## ASSIGNMENT:
Look below for the line that contains "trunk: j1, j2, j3" and the line that contains "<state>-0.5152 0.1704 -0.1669", then restate both of them and every line in between, exactly. No picture goes in the copy.

## DATASET EXCERPT:
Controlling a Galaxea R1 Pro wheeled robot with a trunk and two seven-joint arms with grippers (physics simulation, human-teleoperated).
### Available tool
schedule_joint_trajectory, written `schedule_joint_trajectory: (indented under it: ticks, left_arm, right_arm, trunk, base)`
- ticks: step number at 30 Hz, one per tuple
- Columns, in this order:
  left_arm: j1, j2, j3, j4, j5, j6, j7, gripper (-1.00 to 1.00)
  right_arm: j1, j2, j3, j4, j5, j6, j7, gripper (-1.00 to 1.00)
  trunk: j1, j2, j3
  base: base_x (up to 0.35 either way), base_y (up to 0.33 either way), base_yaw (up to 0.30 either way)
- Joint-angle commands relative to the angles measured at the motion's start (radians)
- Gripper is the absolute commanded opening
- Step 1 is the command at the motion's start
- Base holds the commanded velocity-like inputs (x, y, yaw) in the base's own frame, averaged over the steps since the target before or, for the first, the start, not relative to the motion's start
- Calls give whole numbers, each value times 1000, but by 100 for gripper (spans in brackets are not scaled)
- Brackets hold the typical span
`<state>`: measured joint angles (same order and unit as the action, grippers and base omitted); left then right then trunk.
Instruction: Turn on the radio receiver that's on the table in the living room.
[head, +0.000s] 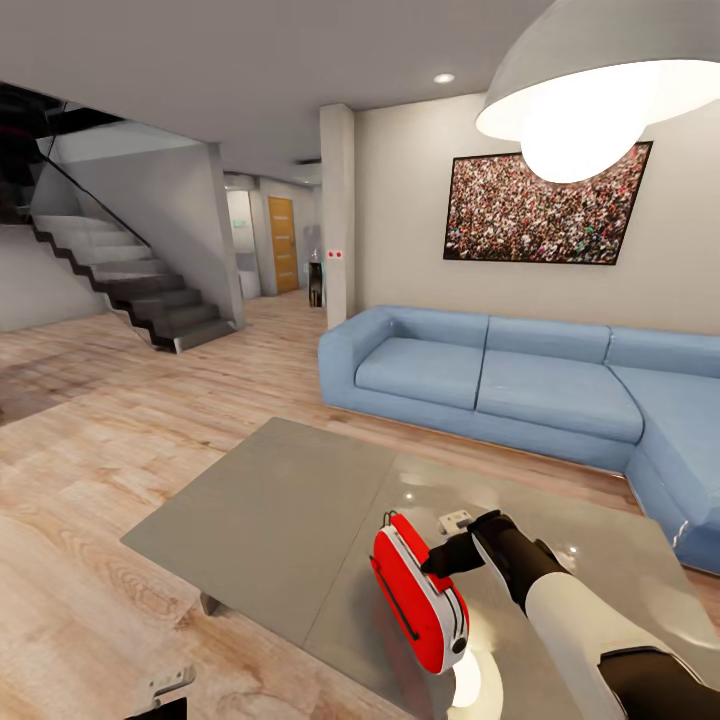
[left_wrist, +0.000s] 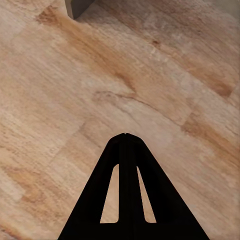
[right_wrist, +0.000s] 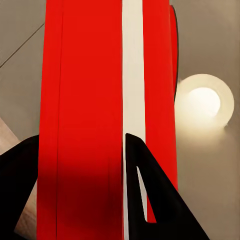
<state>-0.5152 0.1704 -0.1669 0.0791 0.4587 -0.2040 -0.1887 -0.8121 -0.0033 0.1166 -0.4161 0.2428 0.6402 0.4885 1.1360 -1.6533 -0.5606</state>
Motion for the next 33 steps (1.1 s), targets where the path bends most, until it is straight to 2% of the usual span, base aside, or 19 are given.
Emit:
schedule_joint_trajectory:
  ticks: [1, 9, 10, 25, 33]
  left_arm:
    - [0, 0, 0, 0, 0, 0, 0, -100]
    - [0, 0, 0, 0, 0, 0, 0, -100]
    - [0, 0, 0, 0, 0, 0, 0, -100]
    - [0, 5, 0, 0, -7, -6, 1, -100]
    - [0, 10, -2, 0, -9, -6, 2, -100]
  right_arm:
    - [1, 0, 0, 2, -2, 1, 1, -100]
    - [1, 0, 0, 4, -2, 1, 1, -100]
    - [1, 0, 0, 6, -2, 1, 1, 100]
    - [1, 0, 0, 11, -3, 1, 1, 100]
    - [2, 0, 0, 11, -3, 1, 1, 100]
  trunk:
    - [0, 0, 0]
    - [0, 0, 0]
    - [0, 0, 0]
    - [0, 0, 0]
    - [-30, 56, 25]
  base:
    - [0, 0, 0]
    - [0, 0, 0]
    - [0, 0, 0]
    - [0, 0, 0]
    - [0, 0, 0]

## COMPLETED TASK:
  trunk: j1, j2, j3
  base: base_x (up to 0.35 either way), base_y (up to 0.33 either way), base_yaw (up to 0.30 either way)
- Joint-angle commands relative to the angles measured at the motion's start (radians)
- Gripper is the absolute commanded opening
- Step 1 is the command at the motion's start
- Base holds the commanded velocity-like inputs (x, y, yaw) in the base's own frame, averaged over the steps since the target before or, for the first, the start, not relative to the motion's start
- Calls give whole numbers, each value times 1000, but by 100 for gripper (spans in brackets are not scaled)
- Brackets hold the typical span
`<state>`: measured joint angles (same order and unit as the action, grippers and base omitted); left then right then trunk.
Instruction: Turn on the radio receiver that's on the table in the living room.
[head, +0.000s] 
[left_wrist, +0.000s] 
[right_wrist, +0.000s] 
<state>-0.5152 0.1704 -0.1669 0.0791 0.4587 -0.2040 -0.1887 -0.8121 -0.0033 0.1166 -0.4161 0.2428 0.6402 0.4885 1.1360 -1.6533 -0.5606</state>

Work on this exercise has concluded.